### ABOUT THIS TASK
Gather the lines from the material that contain "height".

═══

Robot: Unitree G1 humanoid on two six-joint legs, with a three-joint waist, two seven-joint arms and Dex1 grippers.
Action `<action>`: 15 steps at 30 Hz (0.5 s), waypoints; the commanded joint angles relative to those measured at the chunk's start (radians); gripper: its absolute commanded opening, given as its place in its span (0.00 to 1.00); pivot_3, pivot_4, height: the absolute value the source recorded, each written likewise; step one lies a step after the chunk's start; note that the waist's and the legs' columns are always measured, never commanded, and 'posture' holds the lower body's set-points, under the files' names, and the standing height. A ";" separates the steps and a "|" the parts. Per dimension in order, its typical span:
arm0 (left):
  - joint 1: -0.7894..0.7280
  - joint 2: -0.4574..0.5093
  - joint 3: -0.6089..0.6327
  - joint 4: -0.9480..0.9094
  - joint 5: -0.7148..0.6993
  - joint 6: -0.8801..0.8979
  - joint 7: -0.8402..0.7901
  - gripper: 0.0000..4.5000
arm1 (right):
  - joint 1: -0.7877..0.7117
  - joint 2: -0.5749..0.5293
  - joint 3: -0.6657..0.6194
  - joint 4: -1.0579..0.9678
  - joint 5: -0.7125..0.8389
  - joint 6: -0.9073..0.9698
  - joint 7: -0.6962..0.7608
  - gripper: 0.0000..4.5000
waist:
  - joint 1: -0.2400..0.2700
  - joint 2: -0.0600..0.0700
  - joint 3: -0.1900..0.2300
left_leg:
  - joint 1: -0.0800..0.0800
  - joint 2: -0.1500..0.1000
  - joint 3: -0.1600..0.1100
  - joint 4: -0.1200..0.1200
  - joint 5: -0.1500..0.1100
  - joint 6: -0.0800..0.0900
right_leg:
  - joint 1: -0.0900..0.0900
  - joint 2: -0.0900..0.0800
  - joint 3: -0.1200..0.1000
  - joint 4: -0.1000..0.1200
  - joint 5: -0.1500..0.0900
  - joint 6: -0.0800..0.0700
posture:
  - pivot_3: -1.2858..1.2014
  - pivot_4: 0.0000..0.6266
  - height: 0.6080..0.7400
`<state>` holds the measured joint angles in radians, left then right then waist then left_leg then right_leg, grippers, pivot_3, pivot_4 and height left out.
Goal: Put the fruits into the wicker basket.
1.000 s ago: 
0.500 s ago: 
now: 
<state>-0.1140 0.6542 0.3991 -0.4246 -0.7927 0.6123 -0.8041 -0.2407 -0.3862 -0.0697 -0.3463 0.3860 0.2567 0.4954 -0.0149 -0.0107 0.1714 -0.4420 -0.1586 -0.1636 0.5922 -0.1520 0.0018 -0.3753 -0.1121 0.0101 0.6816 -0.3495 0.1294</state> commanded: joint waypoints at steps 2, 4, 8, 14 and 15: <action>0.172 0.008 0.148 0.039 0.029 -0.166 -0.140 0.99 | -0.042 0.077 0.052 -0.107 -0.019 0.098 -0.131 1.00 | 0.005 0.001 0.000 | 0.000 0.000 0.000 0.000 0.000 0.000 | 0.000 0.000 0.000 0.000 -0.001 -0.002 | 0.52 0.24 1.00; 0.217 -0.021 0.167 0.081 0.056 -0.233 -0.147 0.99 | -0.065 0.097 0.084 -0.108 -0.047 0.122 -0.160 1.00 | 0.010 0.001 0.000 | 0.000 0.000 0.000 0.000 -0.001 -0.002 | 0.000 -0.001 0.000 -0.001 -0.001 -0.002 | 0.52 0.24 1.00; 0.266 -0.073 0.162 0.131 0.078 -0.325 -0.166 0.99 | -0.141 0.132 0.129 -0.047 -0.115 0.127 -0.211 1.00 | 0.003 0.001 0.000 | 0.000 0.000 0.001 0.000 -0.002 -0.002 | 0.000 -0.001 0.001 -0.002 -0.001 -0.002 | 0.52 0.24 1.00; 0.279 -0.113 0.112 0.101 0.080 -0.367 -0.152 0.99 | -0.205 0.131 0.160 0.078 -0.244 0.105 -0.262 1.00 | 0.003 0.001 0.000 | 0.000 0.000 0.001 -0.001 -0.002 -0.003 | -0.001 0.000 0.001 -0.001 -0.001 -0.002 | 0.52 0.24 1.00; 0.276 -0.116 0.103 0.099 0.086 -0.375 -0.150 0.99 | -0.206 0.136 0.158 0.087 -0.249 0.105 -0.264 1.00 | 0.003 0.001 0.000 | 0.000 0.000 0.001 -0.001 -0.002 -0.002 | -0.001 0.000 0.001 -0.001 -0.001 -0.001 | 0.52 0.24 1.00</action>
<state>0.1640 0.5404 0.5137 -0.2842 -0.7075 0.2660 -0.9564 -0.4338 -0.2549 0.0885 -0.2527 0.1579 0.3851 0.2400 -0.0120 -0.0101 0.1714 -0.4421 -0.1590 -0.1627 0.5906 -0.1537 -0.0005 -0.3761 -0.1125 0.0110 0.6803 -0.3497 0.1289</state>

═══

### TASK ANSWER
Action `<action>`: 15 steps at 30 Hz (0.5 s), waypoints; the commanded joint angles relative to those measured at the chunk's start (radians); gripper: its absolute commanded opening, given as its place in its span (0.00 to 1.00); pivot_3, pivot_4, height: the absolute value the source recorded, each written likewise; step one lies a step after the chunk's start; note that the waist's and the legs' columns are always measured, never commanded, and 'posture' holds the lower body's set-points, under the files' names, and the standing height. A ";" separates the steps and a "|" the parts. Per dimension in order, its typical span:
  - height: 0.6080..0.7400
`<state>` holds the measured joint angles in radians, left then right then waist then left_leg then right_leg, grippers, pivot_3, pivot_4 and height left out.

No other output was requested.